EXERCISE DETAILS |
The whole of the data is to be duplicated precisely.

EXERCISE DATA |

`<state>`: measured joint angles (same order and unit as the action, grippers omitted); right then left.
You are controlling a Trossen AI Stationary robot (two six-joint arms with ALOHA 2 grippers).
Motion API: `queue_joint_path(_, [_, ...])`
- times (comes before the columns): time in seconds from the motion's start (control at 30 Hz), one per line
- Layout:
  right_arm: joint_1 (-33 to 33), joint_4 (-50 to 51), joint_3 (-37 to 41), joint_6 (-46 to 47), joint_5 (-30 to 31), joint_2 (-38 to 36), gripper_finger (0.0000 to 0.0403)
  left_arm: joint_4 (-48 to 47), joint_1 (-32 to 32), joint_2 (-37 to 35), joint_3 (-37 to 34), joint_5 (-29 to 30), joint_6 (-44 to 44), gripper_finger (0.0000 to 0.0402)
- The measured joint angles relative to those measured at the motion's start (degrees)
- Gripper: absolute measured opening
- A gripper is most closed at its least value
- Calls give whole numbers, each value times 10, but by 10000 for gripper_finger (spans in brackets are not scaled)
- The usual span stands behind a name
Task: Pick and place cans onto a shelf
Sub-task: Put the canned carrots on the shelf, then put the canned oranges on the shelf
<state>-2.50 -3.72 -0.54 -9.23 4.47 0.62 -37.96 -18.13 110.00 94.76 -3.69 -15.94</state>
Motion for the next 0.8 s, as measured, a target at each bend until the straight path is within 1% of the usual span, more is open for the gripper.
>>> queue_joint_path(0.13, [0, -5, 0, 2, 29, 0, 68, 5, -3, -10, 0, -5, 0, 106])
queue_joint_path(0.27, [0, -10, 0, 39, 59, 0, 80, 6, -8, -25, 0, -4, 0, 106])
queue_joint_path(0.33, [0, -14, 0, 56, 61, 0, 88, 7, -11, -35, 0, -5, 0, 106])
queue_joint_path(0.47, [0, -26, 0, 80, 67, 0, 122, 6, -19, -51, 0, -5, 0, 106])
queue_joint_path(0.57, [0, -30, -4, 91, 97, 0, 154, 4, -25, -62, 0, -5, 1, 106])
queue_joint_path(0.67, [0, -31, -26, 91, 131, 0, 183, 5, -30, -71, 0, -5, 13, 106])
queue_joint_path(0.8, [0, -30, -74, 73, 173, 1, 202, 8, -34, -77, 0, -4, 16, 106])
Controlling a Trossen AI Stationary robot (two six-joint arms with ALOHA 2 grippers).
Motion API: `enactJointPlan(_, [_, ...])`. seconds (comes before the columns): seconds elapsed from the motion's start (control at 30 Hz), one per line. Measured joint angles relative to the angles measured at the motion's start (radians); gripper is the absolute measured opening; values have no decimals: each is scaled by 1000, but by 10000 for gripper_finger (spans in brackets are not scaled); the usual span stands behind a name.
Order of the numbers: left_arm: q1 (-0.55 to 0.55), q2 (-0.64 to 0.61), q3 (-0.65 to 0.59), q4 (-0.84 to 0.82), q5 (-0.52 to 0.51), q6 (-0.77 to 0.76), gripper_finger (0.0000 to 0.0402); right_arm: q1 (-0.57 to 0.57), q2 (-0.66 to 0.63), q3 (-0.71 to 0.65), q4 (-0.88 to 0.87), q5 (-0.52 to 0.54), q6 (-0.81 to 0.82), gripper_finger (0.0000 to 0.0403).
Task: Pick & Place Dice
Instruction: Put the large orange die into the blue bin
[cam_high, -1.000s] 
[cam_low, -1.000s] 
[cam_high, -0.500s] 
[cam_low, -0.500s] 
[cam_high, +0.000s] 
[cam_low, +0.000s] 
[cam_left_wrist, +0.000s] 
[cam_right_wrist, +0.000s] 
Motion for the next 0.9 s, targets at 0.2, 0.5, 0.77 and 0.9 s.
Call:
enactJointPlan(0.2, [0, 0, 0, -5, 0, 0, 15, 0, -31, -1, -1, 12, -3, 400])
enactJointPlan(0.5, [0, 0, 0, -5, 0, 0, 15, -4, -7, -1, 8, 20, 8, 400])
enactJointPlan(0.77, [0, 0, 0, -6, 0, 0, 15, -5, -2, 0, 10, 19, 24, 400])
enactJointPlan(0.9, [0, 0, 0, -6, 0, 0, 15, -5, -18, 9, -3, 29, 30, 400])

EXERCISE ANSWER |
`<state>`: measured joint angles (same order and unit as the action, grippers omitted); right then left.
You are controlling a Trossen AI Stationary robot (two six-joint arms with ALOHA 2 grippers).
Motion API: `queue_joint_path(_, [_, ...])`
- times (comes before the columns): time in seconds from the motion's start (control at 30 Hz), one per line
- Layout:
  right_arm: joint_1 (-33 to 33), joint_4 (-50 to 51), joint_3 (-37 to 41), joint_6 (-46 to 47), joint_5 (-30 to 31), joint_2 (-38 to 36), gripper_finger (0.0000 to 0.0403)
  left_arm: joint_4 (-48 to 47), joint_1 (-32 to 32), joint_2 (-37 to 35), joint_3 (-37 to 34), joint_5 (-29 to 30), joint_6 (-44 to 44), gripper_finger (0.0000 to 0.0402)
- The measured joint angles relative to those measured at the motion's start (degrees)
- Gripper: absolute measured opening
- A gripper is most closed at its least value
- Calls give whole numbers, each value times 10, but by 10000 for gripper_finger (spans in brackets are not scaled)
- The usual span stands behind a name
Task: Pick and place cans onto a shelf
Sub-task: Put the canned carrots on the shelf, then put the canned oranges on the shelf
<state>-2.50 -3.72 -0.54 -9.23 4.47 0.62 -37.96 -18.13 110.00 94.76 -3.69 -15.94</state>
Motion for the next 0.8 s, as measured, a target at each bend until the straight path is within 1% of the usual span, more is open for the gripper.
>>> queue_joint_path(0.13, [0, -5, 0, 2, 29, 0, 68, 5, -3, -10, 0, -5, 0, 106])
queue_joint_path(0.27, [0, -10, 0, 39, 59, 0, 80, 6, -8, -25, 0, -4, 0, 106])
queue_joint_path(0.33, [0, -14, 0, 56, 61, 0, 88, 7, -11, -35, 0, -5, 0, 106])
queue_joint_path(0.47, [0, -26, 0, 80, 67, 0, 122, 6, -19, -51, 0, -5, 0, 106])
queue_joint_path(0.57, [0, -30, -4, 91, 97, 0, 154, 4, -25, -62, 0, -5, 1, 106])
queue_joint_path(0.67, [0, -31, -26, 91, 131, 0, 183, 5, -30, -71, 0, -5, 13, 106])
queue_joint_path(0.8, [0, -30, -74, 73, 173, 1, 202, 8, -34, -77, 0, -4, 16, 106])
Controlling a Trossen AI Stationary robot (two six-joint arms with ALOHA 2 grippers).
Motion API: `enactJointPlan(_, [_, ...])`. seconds (comes before the columns): seconds elapsed from the motion's start (control at 30 Hz), one per line. Measured joint angles relative to the angles measured at the motion's start (radians); gripper is the absolute measured opening; values have no decimals: each is scaled by 1000, but by 10000 for gripper_finger (spans in brackets are not scaled); the usual span stands behind a name.
Order of the numbers: left_arm: q1 (-0.55 to 0.55), q2 (-0.64 to 0.61), q3 (-0.65 to 0.59), q4 (-0.84 to 0.82), q5 (-0.52 to 0.51), q6 (-0.77 to 0.76), gripper_finger (0.0000 to 0.0402); right_arm: q1 (-0.57 to 0.57), q2 (-0.66 to 0.63), q3 (-0.71 to 0.65), q4 (-0.88 to 0.87), q5 (-0.52 to 0.54), q6 (-0.81 to 0.82), gripper_finger (0.0000 to 0.0403).
Task: Pick & Place Dice
Instruction: Put the large orange die into the blue bin
[cam_high, -1.000s] 
[cam_low, -1.000s] 
[cam_high, -0.500s] 
[cam_low, -0.500s] 
[cam_high, +0.000s] 
[cam_low, +0.000s] 
[cam_left_wrist, +0.000s] 
[cam_right_wrist, +0.000s] 
Motion for the next 0.9 s, targets at 0.2, 0.5, 0.77 and 0.9 s.
Call:
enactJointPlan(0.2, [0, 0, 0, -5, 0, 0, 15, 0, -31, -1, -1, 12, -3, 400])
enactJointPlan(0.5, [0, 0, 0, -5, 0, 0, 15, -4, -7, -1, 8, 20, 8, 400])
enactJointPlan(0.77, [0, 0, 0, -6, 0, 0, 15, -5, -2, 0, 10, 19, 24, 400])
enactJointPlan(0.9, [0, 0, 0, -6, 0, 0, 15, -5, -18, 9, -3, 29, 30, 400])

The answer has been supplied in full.